▸ ACTIVITY: Say how many lines in the entries below have the word "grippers" in them, giving only the number.

(Stored items)

=-=-=

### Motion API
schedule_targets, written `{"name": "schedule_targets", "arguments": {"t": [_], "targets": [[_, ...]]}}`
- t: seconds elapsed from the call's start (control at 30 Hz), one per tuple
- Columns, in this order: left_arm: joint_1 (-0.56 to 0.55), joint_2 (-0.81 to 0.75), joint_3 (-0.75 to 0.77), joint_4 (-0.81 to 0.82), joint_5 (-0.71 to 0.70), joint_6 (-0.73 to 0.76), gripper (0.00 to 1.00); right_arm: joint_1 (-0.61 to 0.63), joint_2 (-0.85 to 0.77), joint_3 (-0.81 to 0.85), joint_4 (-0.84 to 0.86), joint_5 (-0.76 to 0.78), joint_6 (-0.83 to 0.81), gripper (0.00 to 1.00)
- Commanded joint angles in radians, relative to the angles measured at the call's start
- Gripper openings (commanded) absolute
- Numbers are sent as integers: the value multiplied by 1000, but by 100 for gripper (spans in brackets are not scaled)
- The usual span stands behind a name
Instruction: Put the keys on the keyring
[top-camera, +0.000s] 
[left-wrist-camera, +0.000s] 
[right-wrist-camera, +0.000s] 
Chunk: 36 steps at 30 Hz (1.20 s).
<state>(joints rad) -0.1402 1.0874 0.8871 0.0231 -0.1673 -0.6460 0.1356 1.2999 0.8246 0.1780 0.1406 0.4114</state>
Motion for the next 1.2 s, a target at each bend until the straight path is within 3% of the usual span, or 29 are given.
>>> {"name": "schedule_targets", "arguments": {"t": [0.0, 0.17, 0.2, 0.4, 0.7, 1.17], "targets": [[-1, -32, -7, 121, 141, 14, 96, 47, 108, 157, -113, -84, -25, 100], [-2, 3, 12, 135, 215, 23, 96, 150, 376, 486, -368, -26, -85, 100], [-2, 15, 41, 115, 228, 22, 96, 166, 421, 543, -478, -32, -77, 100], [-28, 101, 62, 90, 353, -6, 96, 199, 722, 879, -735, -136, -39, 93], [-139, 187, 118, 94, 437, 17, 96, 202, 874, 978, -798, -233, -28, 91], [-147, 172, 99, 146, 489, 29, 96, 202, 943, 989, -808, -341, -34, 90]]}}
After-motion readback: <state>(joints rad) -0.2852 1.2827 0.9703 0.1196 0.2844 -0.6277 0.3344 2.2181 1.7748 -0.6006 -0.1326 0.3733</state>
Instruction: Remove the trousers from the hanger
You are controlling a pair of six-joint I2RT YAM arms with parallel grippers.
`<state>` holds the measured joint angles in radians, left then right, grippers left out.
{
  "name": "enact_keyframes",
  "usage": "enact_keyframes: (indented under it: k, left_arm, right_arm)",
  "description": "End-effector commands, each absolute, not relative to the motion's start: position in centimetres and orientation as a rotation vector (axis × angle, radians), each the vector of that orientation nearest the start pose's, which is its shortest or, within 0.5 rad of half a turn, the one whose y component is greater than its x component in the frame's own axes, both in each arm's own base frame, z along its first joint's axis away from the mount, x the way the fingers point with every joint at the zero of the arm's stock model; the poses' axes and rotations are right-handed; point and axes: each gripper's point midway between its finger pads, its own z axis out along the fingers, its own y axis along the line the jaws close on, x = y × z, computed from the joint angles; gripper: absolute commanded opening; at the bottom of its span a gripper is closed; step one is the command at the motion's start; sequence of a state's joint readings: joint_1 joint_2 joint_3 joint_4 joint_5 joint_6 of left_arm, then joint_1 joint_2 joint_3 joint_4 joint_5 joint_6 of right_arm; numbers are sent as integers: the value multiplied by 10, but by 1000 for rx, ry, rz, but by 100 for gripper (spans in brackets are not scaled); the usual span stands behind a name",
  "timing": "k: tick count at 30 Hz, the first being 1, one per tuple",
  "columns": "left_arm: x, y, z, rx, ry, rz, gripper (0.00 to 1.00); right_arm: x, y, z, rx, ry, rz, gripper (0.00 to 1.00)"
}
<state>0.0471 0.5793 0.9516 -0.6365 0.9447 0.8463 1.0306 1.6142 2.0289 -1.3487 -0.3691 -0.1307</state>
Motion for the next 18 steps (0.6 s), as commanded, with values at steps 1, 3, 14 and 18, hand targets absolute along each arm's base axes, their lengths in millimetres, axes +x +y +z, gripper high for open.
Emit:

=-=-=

▸ TASK SOLUTION: 2